Location: US 301 Business (Main Street) in Halifax
County: Halifax
Original Date Cast: 1964
The Eagle Tavern was once part of a cluster of buildings that served the town of Halifax as its premier hostelry by the early 1800s. Lot number fifty-one in the original town plan is the central lot from which the tavern emerged. A house constructed on the lot around 1760 was converted to a tavern by 1774. At that time, the tavern, known as the “Sign of the Thistle,” was deemed “the best place of public entertainment in Halifax” by an English traveler.
During the Revolutionary War, Halifax hosted two provincial congresses, and records indicate that the representatives gathered at the local tavern. Following the Revolution, the establishment, by then called Martin’s Tavern or William Martin’s Ordinary, was noted in advertisements as having a ballroom or “long-room” for performances and large parties. Research suggests that in the 1790s a separate facility would have been built or acquired for the same purpose.
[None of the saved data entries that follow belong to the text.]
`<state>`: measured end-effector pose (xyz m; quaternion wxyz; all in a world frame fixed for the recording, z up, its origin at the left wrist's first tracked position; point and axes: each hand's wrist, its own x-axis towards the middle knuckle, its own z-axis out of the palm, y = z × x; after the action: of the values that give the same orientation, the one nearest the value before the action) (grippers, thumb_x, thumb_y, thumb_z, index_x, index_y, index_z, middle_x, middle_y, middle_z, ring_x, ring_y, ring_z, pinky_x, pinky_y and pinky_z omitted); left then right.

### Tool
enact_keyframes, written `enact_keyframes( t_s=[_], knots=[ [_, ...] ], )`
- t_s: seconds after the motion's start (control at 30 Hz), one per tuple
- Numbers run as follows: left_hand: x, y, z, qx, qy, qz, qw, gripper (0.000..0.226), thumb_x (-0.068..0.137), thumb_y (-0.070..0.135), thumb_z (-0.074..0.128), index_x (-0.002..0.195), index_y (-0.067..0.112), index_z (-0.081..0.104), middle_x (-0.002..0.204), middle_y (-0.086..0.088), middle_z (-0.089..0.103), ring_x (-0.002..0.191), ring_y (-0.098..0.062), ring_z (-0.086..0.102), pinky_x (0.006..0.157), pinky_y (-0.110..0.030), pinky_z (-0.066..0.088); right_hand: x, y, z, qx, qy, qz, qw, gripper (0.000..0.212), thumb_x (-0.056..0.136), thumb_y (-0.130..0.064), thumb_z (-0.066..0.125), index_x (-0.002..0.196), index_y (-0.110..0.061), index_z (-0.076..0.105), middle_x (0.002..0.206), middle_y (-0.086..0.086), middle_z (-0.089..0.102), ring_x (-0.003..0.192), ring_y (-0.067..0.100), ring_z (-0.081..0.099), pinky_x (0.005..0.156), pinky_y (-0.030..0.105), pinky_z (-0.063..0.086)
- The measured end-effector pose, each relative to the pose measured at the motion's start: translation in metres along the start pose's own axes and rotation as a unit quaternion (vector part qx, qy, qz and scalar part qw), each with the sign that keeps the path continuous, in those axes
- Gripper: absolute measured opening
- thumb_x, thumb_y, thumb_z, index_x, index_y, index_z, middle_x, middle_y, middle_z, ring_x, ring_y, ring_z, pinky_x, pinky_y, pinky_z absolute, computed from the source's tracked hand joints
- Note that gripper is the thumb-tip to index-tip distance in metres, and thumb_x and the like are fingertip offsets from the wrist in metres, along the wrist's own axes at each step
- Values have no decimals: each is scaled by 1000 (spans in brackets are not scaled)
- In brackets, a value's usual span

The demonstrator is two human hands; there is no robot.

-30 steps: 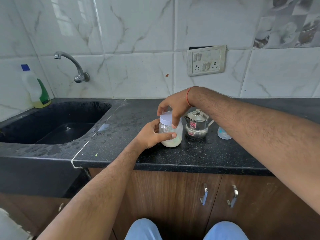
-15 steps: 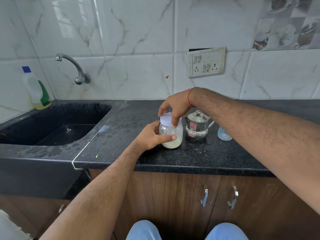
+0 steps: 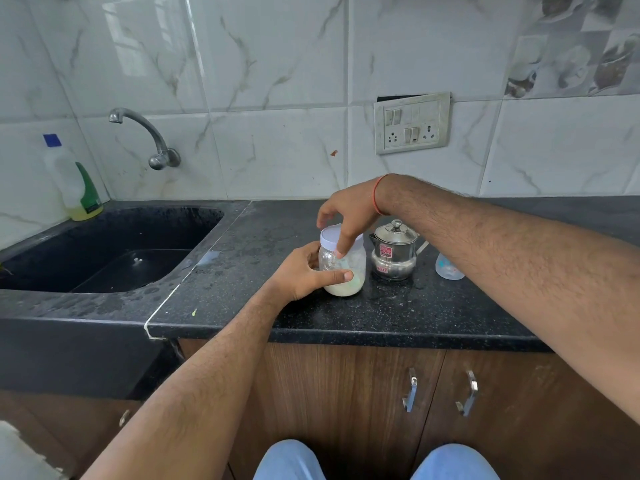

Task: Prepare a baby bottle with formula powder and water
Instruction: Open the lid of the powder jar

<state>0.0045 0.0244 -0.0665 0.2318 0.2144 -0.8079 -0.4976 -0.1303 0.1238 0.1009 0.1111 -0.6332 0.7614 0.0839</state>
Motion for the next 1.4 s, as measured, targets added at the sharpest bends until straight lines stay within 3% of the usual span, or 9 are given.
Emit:
enact_keyframes(
  t_s=[0.1, 0.17, 0.47, 0.73, 0.87, 1.0, 1.1, 1.23, 1.4],
  knots=[
    [0, 0, 0, -1, 0, -1, 1000, 74, 70, 49, 100, 134, 26, 71, 126, 9, 82, 120, -11, 77, 114, -47, 58, -1, 1, 1, -4, 2, 22, 1000, 72, 84, -48, 86, 146, -27, 55, 141, -1, 56, 109, 23, 67, 88, 43, 66],
    [0, 0, 0, 2, 1, -1, 1000, 77, 68, 52, 100, 135, 25, 71, 127, 9, 82, 121, -12, 77, 115, -48, 57, 0, 1, 0, -3, -6, 3, 1000, 70, 84, -40, 87, 145, -31, 54, 145, -4, 54, 109, 21, 62, 88, 44, 66],
    [0, -4, 3, 19, 25, 0, 1000, 63, 75, 37, 102, 128, 24, 72, 121, 7, 84, 114, -10, 79, 111, -45, 60, 1, 1, 2, -3, 3, 11, 1000, 80, 81, -56, 86, 148, -28, 53, 136, -6, 56, 107, 20, 65, 84, 40, 66],
    [0, -13, 6, 37, 25, 10, 999, 90, 59, 44, 105, 138, 25, 67, 127, 11, 82, 119, -8, 77, 113, -45, 59, -5, 10, -5, 19, 42, -26, 999, 70, 77, -44, 91, 140, -34, 61, 132, -4, 62, 115, 21, 65, 99, 43, 60],
    [1, -13, 4, 53, 16, 6, 998, 96, 56, 45, 106, 141, 28, 63, 129, 13, 80, 122, -6, 76, 114, -44, 58, -39, 21, -8, 93, 115, -41, 988, 64, 79, -42, 90, 136, -35, 62, 132, -6, 61, 107, 13, 64, 87, 29, 55],
    [-2, -16, 4, 89, 6, 7, 996, 110, 52, 46, 108, 148, 32, 58, 132, 19, 77, 126, -2, 72, 117, -41, 56, -82, 44, 20, 262, 175, -49, 948, 56, 78, -38, 93, 126, -33, 65, 128, -4, 63, 90, 10, 70, 67, 22, 60],
    [-7, -19, 3, 110, 6, 5, 994, 101, 55, 46, 106, 144, 36, 60, 128, 21, 79, 122, 0, 73, 116, -40, 56, -116, 68, 57, 323, 222, -49, 919, 60, 80, -45, 90, 133, -42, 61, 126, -6, 64, 105, 17, 73, 86, 40, 66],
    [-8, -18, 0, 119, 16, 0, 993, 100, 56, 49, 105, 144, 38, 60, 129, 23, 78, 123, 0, 72, 116, -40, 56, -151, 103, 117, 365, 295, -22, 883, 60, 74, -56, 84, 130, -58, 62, 124, -21, 65, 107, 8, 71, 98, 39, 60],
    [-4, -19, -5, 115, 20, -13, 993, 100, 56, 49, 106, 144, 38, 60, 130, 24, 77, 124, 1, 71, 118, -40, 54, -165, 152, 184, 412, 374, 65, 828, 52, 67, -42, 95, 110, -41, 66, 116, -18, 73, 105, 8, 74, 98, 40, 60]
  ],
)
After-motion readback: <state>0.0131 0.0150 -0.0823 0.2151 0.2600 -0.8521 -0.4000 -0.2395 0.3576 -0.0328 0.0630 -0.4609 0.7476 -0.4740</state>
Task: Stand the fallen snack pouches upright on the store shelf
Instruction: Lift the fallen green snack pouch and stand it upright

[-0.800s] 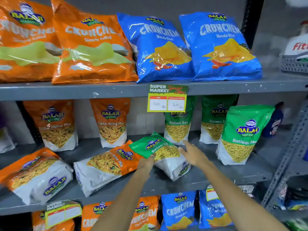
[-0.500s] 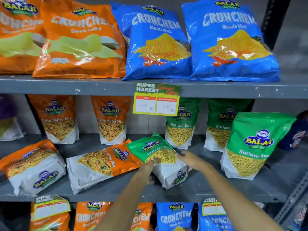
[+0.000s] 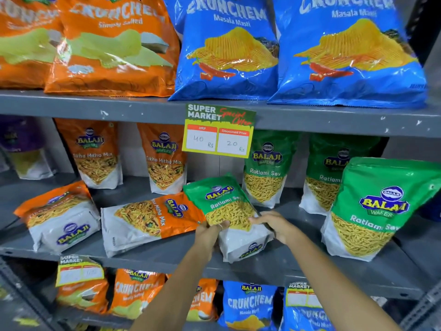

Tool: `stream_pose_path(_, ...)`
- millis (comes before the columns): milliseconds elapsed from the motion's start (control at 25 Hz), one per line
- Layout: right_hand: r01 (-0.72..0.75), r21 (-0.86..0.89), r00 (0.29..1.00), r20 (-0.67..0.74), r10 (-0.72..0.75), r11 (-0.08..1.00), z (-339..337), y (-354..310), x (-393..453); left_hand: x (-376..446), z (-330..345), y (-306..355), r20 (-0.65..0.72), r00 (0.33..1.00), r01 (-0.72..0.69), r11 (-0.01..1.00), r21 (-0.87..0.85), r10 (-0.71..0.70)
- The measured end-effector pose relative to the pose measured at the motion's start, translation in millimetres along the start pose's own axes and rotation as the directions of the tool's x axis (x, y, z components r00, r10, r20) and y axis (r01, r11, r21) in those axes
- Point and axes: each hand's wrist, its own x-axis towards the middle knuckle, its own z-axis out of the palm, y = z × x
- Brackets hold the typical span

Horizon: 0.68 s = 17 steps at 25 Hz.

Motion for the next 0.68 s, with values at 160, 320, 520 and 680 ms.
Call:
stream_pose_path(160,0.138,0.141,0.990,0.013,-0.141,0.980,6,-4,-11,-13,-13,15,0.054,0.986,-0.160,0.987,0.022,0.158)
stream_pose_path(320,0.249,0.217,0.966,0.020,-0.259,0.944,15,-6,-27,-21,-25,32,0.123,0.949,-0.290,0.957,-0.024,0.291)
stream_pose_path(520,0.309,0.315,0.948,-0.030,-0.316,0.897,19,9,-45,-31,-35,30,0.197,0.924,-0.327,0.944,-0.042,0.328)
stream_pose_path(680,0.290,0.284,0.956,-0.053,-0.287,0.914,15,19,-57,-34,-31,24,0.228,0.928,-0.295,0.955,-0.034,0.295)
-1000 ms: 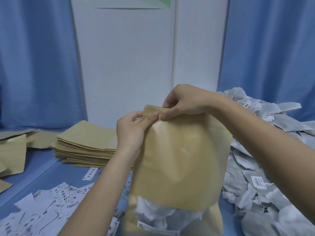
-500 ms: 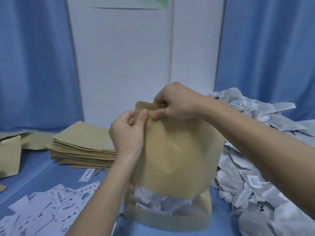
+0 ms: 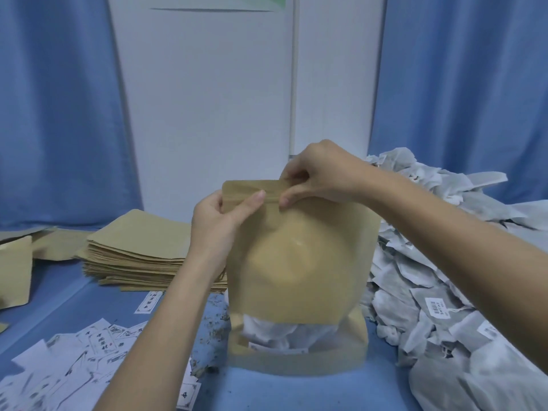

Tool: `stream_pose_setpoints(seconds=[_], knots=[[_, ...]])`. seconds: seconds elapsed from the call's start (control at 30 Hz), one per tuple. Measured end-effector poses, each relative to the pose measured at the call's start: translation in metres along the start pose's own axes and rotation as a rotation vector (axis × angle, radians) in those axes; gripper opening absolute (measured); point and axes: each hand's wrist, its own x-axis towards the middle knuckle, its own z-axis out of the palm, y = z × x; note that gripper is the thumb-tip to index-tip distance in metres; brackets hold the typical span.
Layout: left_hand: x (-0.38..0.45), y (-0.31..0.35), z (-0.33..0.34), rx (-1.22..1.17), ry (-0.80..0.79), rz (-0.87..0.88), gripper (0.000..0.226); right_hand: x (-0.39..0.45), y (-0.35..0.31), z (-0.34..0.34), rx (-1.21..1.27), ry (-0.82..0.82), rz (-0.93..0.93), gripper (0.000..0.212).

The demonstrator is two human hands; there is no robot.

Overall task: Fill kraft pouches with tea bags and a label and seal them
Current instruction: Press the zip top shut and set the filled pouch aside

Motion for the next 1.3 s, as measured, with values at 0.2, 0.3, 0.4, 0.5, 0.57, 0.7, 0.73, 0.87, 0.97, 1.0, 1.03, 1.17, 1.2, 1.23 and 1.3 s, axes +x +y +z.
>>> stream_pose_setpoints(seconds=[0.2,0.3,0.4,0.5,0.57,0.7,0.73,0.87,0.97,1.0,1.03,1.17,1.2,1.23,1.3], knots=[[0.0,0.002,-0.002,0.102,0.1,0.083,0.013,-0.008,0.015,0.002,-0.034,-0.007,0.057,0.045],[-0.001,0.0,-0.005,0.1,0.125,0.113,0.016,-0.008,0.014,0.006,-0.045,0.031,0.004,0.046],[0.001,-0.001,-0.013,0.051,0.158,0.086,0.005,-0.012,0.019,0.006,-0.08,0.039,0.034,0.053],[0.002,-0.001,-0.017,0.023,0.147,0.069,0.005,-0.017,0.024,0.012,-0.139,0.099,0.042,0.049],[0.002,0.001,-0.016,0.019,0.134,0.067,0.006,-0.021,0.024,0.015,-0.235,0.163,-0.005,0.045],[0.003,0.003,-0.014,-0.008,0.114,0.059,0.007,-0.027,0.032,0.017,-0.425,0.328,0.039,0.054],[0.004,0.003,-0.012,-0.016,0.107,0.056,0.008,-0.028,0.034,0.018,-0.433,0.35,0.06,0.058],[0.001,-0.001,-0.004,-0.017,0.103,0.038,0.008,-0.022,0.036,0.021,-0.47,0.335,0.124,0.073],[-0.002,-0.007,0.009,0.008,0.084,0.01,0.009,-0.01,0.018,0.036,-0.566,0.403,-0.003,0.046],[-0.003,-0.008,0.012,0.015,0.073,0.015,0.005,-0.006,0.009,0.047,-0.589,0.488,-0.036,0.034],[-0.003,-0.01,0.013,0.014,0.059,0.015,0.002,-0.002,-0.001,0.056,-0.567,0.612,-0.046,0.035],[-0.005,-0.017,0.006,0.029,0.012,-0.004,0.011,0.007,-0.014,0.069,-0.483,0.755,-0.014,0.053],[-0.006,-0.017,0.003,0.016,0.029,-0.004,0.01,0.006,-0.011,0.068,-0.452,0.713,-0.015,0.053],[-0.006,-0.017,0.0,-0.011,0.059,-0.004,0.009,0.005,-0.007,0.065,-0.418,0.679,-0.006,0.054],[-0.004,-0.014,-0.007,-0.077,0.109,0.003,0.007,0.0,0.003,0.058,-0.385,0.657,0.065,0.058]])
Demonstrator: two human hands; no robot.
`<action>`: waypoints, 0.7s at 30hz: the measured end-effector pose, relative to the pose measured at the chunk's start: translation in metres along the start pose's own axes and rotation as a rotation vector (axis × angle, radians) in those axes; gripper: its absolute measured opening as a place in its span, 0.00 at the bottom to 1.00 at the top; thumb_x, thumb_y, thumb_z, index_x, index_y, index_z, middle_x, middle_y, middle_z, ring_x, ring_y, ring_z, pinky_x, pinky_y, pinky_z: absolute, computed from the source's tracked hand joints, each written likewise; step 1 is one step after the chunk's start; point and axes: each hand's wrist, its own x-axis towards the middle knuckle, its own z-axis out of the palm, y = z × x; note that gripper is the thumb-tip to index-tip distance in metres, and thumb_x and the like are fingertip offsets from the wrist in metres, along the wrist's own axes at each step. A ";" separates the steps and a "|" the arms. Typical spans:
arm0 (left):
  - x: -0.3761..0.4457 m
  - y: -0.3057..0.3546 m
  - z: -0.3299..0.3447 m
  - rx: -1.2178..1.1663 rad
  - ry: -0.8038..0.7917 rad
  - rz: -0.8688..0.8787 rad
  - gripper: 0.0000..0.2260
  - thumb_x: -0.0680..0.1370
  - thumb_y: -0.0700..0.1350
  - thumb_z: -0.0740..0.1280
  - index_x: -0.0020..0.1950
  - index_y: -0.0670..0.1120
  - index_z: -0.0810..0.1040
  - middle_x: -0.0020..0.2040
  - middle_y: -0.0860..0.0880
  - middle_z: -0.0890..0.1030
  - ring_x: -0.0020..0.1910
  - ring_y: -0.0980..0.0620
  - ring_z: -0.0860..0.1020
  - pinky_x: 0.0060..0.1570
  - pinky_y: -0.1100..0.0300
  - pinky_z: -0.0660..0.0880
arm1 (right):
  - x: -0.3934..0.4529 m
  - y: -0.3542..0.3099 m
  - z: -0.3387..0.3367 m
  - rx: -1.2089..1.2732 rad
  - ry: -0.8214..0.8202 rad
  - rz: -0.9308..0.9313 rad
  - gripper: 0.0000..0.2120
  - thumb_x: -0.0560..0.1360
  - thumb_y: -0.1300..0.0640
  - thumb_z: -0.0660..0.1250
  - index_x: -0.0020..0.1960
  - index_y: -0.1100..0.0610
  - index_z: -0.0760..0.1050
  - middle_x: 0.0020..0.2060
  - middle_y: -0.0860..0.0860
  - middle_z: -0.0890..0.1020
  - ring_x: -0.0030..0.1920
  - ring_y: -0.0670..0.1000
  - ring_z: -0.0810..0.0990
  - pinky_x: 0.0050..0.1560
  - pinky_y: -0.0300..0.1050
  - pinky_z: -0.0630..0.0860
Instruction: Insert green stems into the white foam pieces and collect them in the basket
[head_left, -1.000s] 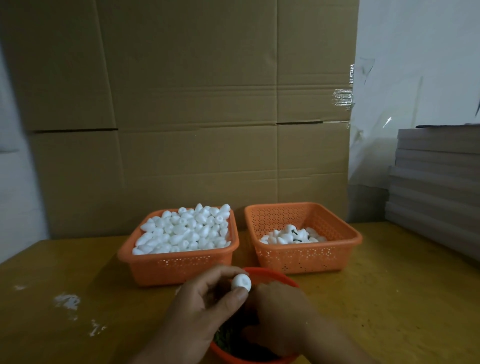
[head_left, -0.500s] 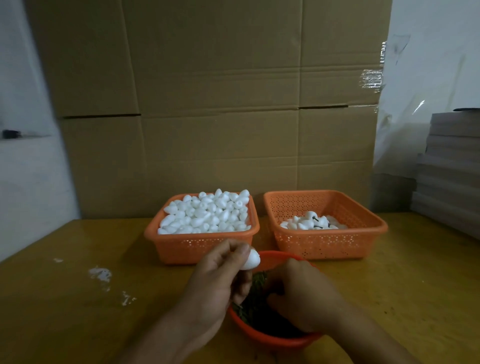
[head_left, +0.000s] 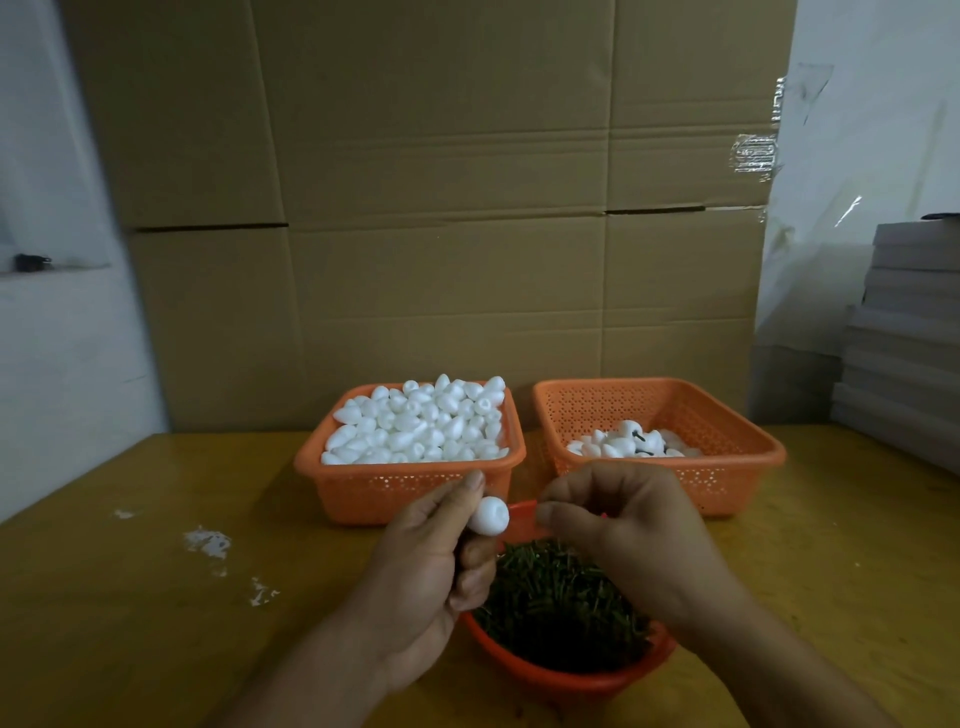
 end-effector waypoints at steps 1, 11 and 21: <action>0.000 0.000 0.000 -0.004 0.006 0.003 0.13 0.74 0.56 0.68 0.38 0.48 0.79 0.28 0.49 0.65 0.25 0.55 0.64 0.22 0.64 0.60 | -0.001 -0.002 0.000 0.082 -0.006 0.009 0.05 0.72 0.63 0.75 0.39 0.55 0.84 0.32 0.52 0.85 0.30 0.45 0.79 0.33 0.36 0.76; 0.000 0.001 0.001 -0.016 0.042 0.003 0.16 0.72 0.58 0.69 0.38 0.45 0.76 0.27 0.48 0.62 0.22 0.55 0.61 0.20 0.64 0.57 | -0.006 -0.011 0.009 0.334 -0.069 0.008 0.05 0.65 0.62 0.76 0.40 0.63 0.84 0.37 0.60 0.86 0.30 0.50 0.81 0.34 0.39 0.79; 0.000 -0.001 0.001 0.016 0.045 0.043 0.17 0.70 0.60 0.70 0.37 0.46 0.77 0.25 0.50 0.62 0.21 0.55 0.60 0.20 0.64 0.57 | -0.008 -0.007 0.016 0.160 -0.032 -0.080 0.02 0.69 0.61 0.77 0.41 0.57 0.86 0.37 0.55 0.87 0.32 0.51 0.82 0.37 0.42 0.80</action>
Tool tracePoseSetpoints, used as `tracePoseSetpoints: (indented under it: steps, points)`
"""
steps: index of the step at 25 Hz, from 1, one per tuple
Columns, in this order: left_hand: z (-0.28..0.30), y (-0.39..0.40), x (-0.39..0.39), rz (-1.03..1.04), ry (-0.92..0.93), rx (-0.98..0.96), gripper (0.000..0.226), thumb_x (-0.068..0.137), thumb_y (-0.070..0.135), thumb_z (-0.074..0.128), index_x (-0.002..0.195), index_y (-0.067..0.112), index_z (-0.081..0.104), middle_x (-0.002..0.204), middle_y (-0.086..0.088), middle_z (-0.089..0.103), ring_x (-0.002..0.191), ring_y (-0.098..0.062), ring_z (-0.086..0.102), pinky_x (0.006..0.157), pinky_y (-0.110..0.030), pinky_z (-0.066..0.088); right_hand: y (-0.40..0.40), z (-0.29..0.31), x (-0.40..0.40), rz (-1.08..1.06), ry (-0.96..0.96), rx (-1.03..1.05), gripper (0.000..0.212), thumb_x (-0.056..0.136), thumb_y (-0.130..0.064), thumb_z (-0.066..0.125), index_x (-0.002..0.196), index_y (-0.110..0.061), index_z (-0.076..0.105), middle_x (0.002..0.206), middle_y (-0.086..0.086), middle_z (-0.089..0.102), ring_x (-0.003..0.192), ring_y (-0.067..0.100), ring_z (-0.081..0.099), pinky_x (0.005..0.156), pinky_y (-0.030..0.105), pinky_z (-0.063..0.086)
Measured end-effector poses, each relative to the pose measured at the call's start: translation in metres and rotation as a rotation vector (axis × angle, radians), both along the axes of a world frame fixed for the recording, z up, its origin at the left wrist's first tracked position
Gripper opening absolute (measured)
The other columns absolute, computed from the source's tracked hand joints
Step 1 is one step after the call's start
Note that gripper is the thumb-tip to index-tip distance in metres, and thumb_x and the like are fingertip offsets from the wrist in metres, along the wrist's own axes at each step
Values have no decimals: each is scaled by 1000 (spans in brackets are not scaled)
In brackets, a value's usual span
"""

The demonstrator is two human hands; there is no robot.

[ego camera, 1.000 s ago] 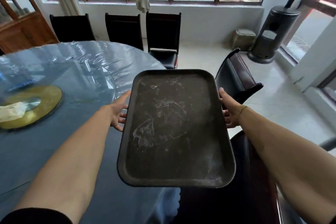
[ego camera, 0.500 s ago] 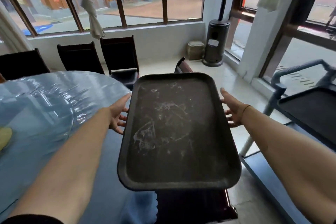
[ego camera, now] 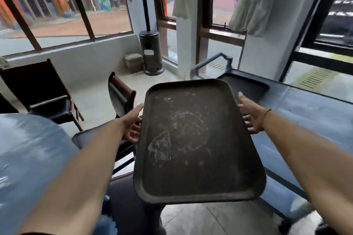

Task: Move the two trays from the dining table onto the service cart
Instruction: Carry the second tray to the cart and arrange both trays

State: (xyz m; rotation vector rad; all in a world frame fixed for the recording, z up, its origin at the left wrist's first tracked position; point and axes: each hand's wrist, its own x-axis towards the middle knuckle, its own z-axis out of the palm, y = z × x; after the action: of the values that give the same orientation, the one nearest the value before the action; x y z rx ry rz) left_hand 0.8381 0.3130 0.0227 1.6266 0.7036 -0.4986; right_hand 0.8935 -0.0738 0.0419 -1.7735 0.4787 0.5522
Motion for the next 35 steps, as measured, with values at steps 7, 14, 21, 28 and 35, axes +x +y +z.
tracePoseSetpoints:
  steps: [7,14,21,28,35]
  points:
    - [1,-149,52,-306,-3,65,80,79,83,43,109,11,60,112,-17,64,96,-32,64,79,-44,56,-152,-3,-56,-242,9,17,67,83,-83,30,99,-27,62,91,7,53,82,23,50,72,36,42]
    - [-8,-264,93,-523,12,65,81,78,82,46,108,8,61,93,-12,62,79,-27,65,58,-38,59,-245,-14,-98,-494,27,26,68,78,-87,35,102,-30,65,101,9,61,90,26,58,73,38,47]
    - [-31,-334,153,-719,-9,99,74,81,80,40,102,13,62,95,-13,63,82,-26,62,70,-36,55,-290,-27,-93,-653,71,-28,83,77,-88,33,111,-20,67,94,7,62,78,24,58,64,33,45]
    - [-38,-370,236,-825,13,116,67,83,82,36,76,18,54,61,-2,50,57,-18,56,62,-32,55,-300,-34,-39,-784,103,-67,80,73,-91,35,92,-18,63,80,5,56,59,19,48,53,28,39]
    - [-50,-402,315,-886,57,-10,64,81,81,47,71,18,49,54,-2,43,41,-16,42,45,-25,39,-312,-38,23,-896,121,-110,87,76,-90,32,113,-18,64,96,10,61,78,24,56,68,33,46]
By 1824 the complex of buildings around the original lot (fifty-one) was known as the Eagle Hotel. In February 1825 the Marquis de Lafayette stayed at the Eagle Hotel during his notable tour of America. The banquet in his honor was celebrated at the allied Eagle Tavern. In 1838 local businessman Michael Ferrall purchased three-fourths interest in the Eagle Hotel property. He moved onto the premises and bought the remaining interest three years later.
When the center of town started to shift southwestward toward the Wilmington and Weldon Railroad in the 1840s, Ferrall moved his shop to a storefront several blocks away. Consequently, about 1845, Ferrall moved one of the buildings of the Eagle complex, to be used as a home for his family, to that vicinity, as well. Residents of Halifax have long referred to the Gary house as the Eagle Tavern, and architectural historians agree that the building moved was a 1790s structure.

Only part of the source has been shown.